To overcome these challenges, it is key that cloud-native development platforms allow dev teams to remain focused on the value stream management for their digital products, instead of exhausting their engineering talent on infrastructure management alone.
And with tech giants winning the race for scarce specialized engineers, organizations outside that tech elite need to embrace new ways to stay innovative and competitive with their own teams. This means finding technology that allows them to abstract or remove technical complexity and allow their development teams to focus on business outcomes and innovation — like a new crop of Cloud Native Low-Code Platforms.
DesignOps
DesignOps is a tight team sport with close collaboration between design teams and front-end developers (including shared repositories, tools, asset exchange) promoting collaboration across the different product teams within an organization, and ensuring consistency of the product’s experience from the first delivery.
Now, the year 2022 is the first time when IT and app development budgets already reflect the hybrid work reality since both employee and partner experience has become just as critical as the customer experience — for hyperadoption: the broad and frequent use of the applications created to gain business agility.
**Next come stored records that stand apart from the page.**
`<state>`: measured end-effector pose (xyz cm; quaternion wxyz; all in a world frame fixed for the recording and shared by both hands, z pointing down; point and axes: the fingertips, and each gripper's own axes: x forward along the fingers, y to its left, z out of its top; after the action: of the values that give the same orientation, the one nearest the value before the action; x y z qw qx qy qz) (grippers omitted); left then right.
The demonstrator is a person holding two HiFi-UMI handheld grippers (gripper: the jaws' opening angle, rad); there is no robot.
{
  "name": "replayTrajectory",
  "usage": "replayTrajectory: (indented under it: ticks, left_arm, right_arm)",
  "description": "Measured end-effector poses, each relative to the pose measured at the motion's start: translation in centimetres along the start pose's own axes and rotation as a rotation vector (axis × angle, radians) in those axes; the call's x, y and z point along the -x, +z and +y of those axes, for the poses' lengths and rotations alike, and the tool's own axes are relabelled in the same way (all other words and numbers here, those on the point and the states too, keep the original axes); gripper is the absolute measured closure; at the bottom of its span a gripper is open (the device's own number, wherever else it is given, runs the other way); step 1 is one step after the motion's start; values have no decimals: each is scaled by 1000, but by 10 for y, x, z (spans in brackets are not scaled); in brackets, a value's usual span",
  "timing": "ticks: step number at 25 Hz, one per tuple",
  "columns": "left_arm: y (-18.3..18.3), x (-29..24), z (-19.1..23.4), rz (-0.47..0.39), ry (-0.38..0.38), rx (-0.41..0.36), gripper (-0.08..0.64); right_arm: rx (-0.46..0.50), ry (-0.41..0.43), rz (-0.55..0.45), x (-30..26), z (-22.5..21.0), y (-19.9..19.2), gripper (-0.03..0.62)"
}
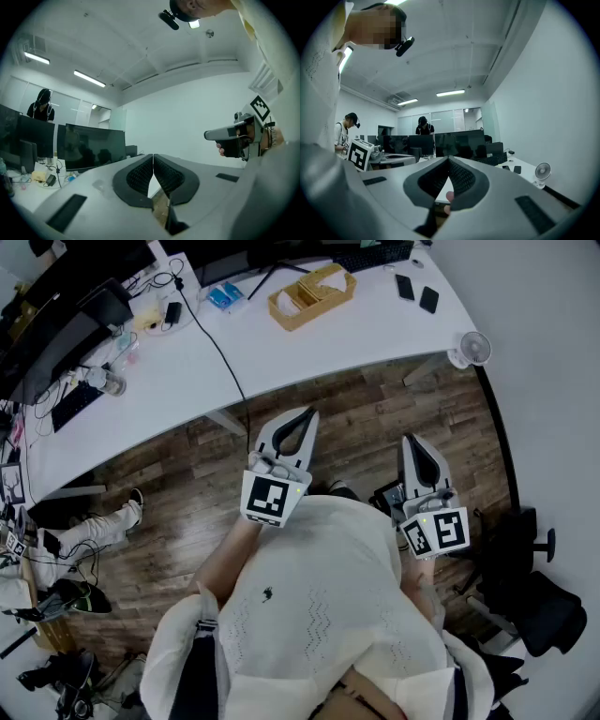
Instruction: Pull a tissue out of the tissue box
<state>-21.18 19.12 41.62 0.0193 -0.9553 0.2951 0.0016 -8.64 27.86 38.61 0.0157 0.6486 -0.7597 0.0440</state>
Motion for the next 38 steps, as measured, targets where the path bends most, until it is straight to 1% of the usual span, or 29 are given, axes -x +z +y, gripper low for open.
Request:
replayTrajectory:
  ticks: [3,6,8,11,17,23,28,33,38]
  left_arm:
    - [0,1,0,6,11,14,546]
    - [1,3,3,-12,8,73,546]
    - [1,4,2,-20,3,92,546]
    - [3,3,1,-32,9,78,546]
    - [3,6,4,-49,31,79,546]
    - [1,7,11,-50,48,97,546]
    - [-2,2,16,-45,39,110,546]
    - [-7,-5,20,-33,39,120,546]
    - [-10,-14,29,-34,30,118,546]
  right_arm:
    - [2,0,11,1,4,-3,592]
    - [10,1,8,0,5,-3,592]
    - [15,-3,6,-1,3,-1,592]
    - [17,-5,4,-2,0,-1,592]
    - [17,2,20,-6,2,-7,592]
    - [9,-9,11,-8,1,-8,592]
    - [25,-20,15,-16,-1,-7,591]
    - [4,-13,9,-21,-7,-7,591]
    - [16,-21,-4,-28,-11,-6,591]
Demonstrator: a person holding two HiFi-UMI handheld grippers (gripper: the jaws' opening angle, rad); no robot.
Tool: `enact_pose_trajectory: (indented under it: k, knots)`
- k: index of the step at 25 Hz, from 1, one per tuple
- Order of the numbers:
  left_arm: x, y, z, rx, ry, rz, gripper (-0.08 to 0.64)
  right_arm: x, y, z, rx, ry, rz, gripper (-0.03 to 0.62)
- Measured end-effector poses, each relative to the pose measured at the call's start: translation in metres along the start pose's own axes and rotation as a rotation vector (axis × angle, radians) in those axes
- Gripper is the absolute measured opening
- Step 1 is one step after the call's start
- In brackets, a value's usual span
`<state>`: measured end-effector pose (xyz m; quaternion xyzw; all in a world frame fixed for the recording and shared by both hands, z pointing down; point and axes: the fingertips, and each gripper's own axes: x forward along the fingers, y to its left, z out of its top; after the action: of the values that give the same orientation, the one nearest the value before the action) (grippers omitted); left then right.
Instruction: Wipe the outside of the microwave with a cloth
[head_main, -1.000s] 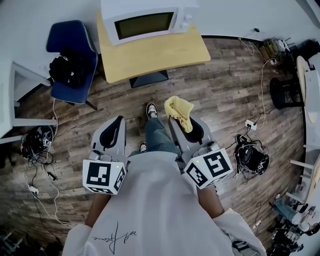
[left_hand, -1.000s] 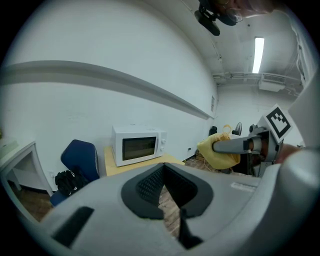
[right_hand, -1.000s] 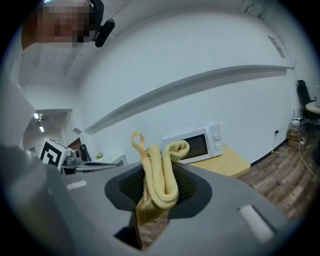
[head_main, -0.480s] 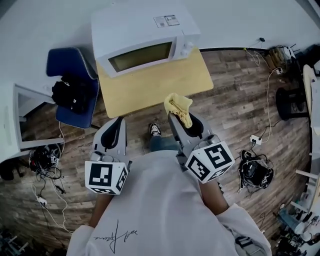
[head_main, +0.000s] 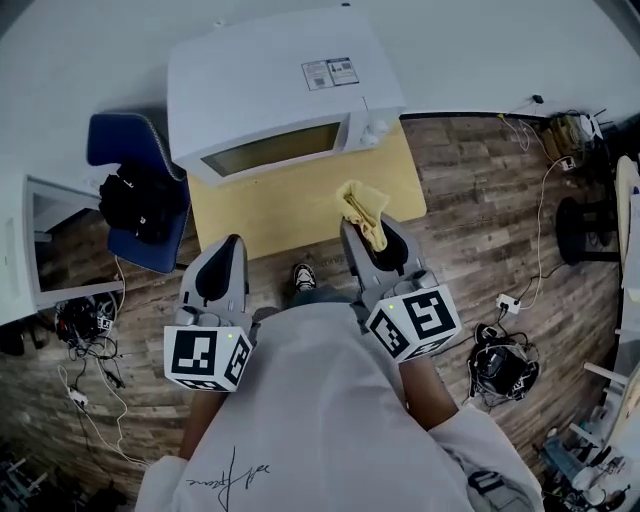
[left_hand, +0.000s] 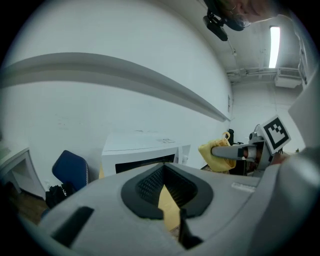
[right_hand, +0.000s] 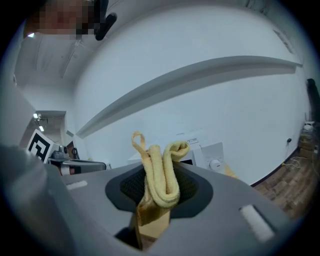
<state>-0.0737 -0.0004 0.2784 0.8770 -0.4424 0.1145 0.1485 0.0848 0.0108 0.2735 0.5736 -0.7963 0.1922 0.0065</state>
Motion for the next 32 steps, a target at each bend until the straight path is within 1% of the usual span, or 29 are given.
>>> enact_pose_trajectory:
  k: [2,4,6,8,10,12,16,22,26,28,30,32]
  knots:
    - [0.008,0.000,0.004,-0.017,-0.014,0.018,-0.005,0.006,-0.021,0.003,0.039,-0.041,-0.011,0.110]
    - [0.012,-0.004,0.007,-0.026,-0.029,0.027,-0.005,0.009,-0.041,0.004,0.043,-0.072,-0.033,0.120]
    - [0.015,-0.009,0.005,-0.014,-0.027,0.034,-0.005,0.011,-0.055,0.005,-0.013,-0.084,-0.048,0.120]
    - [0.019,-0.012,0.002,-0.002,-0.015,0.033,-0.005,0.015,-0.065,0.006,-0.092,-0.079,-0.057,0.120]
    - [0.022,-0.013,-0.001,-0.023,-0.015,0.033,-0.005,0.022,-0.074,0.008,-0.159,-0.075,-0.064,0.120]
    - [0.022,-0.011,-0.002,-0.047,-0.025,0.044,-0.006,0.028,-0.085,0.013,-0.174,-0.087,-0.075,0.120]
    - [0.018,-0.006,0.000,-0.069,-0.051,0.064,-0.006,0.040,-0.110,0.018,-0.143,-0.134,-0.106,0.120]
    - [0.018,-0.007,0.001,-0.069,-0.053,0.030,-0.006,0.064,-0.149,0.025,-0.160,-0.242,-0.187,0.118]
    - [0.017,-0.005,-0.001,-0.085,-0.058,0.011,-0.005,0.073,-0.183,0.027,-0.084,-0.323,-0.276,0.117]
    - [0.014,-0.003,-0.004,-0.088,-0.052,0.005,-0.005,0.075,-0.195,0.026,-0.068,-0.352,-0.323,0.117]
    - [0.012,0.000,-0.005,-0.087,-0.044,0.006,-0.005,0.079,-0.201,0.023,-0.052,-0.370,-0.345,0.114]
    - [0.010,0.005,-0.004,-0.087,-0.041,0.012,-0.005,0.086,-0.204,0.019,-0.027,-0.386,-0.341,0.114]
As organizations are pressured to launch more digital products while meeting user adoption goals, they need to manage design at scale, while minimizing technical and UX debt, bringing DesignOps practices to the center of the stage.
Observability
Going hand-in-hand with DesignOps, engineering leaders should invest in observability for hyperadoption. Combined with new end-user behavior observability and supported on open standards like Open Telemetry for tracing with plans to expand their use for logs and metrics, more digital product teams will aim for user adoption levels that were historically hard to achieve.
PWA-First
Progressive Web AppsPWAs combine the functions of native apps and website accessibility without involving the app stores. Like native apps, PWAs can work offline, send push notifications, and access device hardware, such as cameras or GPS. The user experiences are similar to native apps on mobile and desktop devices without downloading or updating hassles, with great benefit — they run well on top of poor connectivity.
PWAs will regain momentum in 2022 due to their connectivity resilient design and user resistance (to keep piling native apps in their devices). There were already great technical arguments to adopt a PWA-first mindset by developers and software leaders, but the great acceleration to digital experiences is accelerating this change too, because:
From an end user perspective, PWA are easy to use their mobile devices (no app store) and are lightweight.
From a dev perspective, PWAs are way faster to change than native apps, and they are easier to maintain.
For dev teams, unlike native apps, they use one codebase for all devices, they’re searchable by search engines, and they are light.